25 octobre > 4 décembre 2011
Avec Michel Riehl et Daniel Kermann
Dès 1890, la photographie, dégagée de l’influence de la peinture en tant que technique, exploite ses caractéristiques propres, s’investit dans tous les mouvements artistiques avant-gardistes comme médium créatif pour devenir une tradition instantanée, capable de véhiculer idées et concepts esthétiques. Elle ne se contente plus de reproduire ; par la présentation en séries, la photographie s’équilibre entre description objective et commentaire subjectif.
La pratique de la photographie contemporaine résulte d’un processus intellectuel. Aucune spontanéité ni instantanéité de l’image. De sa prise de vue à son traitement technique, elle est le spectacle d’un contrôle permanent. Le travail délibéré de la couleur (à dramatiser ou à esthétiser le sujet), les retouches numériques, le grand format jusqu’à son mode de présentation portent l’empreinte de la sensibilité et la personnalité de l’auteur.
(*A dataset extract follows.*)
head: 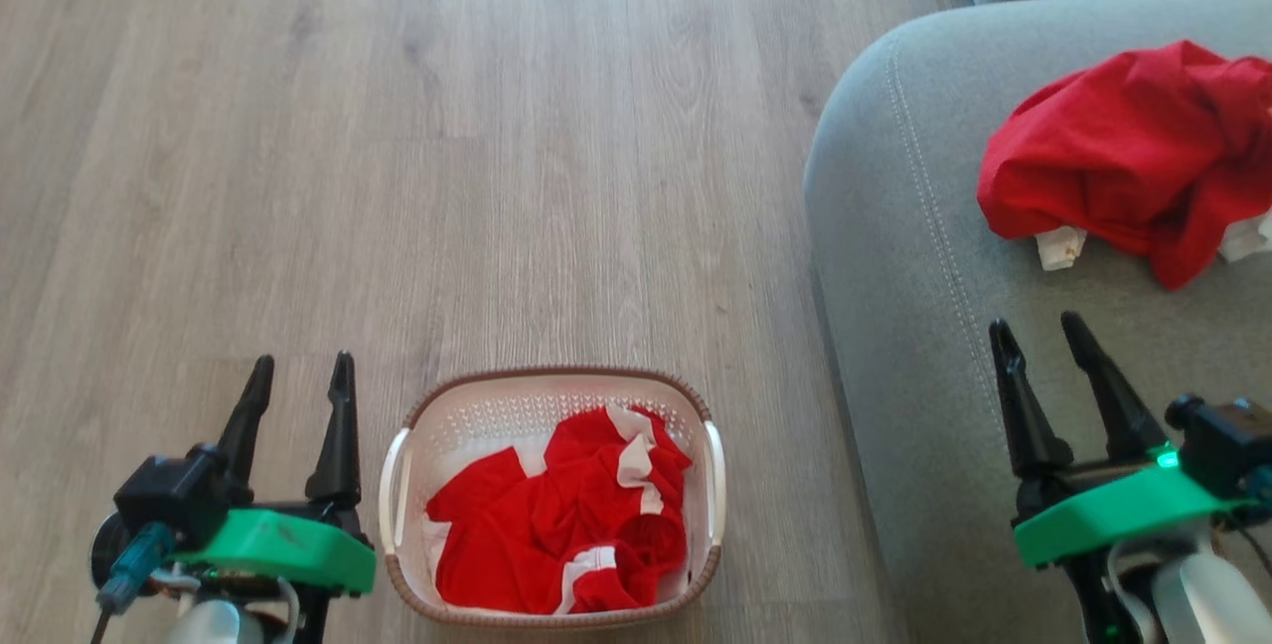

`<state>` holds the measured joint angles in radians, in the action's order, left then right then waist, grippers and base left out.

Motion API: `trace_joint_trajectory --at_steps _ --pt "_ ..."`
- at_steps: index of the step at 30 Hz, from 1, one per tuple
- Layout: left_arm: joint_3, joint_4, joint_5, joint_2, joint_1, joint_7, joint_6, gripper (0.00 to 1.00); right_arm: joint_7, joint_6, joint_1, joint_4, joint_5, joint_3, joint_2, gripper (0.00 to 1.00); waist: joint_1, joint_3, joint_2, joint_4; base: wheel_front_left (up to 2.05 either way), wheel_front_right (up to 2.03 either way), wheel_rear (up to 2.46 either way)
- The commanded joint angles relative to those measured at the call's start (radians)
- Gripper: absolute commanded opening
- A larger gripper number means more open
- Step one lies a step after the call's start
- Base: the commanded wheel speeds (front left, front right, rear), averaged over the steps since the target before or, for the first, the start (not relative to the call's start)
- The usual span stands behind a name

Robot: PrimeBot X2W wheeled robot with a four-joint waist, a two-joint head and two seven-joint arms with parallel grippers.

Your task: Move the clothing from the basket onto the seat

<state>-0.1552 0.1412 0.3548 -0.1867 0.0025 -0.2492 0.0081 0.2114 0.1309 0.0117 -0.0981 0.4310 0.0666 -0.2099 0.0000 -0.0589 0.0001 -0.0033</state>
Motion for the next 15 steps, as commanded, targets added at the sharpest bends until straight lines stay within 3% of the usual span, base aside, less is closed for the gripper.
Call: trace_joint_trajectory --at_steps 1,15 --pt "0.036 -0.02 -0.007 -0.007 -0.064 -0.013 -0.004 1.0 0.011 0.0 -0.053 0.043 -0.007 0.017 -0.011 1.0 0.0 -0.014 -0.0001 -0.007 0.0 0.0 0.0" --pt "0.02 0.1 -0.016 -0.004 -0.178 -0.013 -0.064 1.0 0.015 0.0 -0.122 0.082 -0.013 0.027 0.002 1.0 0.0 -0.155 -0.0001 -0.082 0.0 0.0 0.0"
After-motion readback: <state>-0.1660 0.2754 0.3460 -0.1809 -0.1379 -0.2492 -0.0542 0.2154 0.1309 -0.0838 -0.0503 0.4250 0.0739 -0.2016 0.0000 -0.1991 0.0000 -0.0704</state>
Daniel Kermann et Michel Riehl préfèrent une vision plus subjective et une transcription de sensations, prenant le parti de l’auteur contre l’opérateur, de l’interprétation contre la transmission du réel. Les photographies prennent alors valeur de tableaux.
Dans ses déambulations photographiques, Michel Riehl se veut être « l’interprète visuel » des œuvres de la nature. Observations du sujet, prises de vue, cadrages, lumière, accrochage dense des images, il réorganise son témoignage visuel qui aura obéi à la réaction de ses yeux et l’accord de son cœur. Les séries Épis d’été, Contraintes, Glacier d’Islande, Lagune Argentine… concourent, image après image, à la sublimation de la nature.
Inspirées des natures mortes hollandaises du XVIIème siècle, des Vanités de l’époque baroque, les séries Maux du monde, Cabinets de curiosité, Névralgie, Bûches… ont des liens très étroits avec la peinture classique. Daniel Kermann entend produire des tableaux, l’équivalent de peintures avec l’outil photographique, en adéquation avec notre époque. Par souci de « faire » l’image, les manipulations numériques sont nécessaires quand la technique photographique pure ne peut restituer le climat, l’angoisse et le désespoir.
Le désir de voir est avant tout une excitation du regard. La chorégraphie de la nature de Michel Riehl, les tableaux photographiques de Daniel Kermann proposent un art de l’image fixe. Ils marquent le retour manifeste au réalisme photographique de la peinture et au « pictorialisme » non unique mais sériel.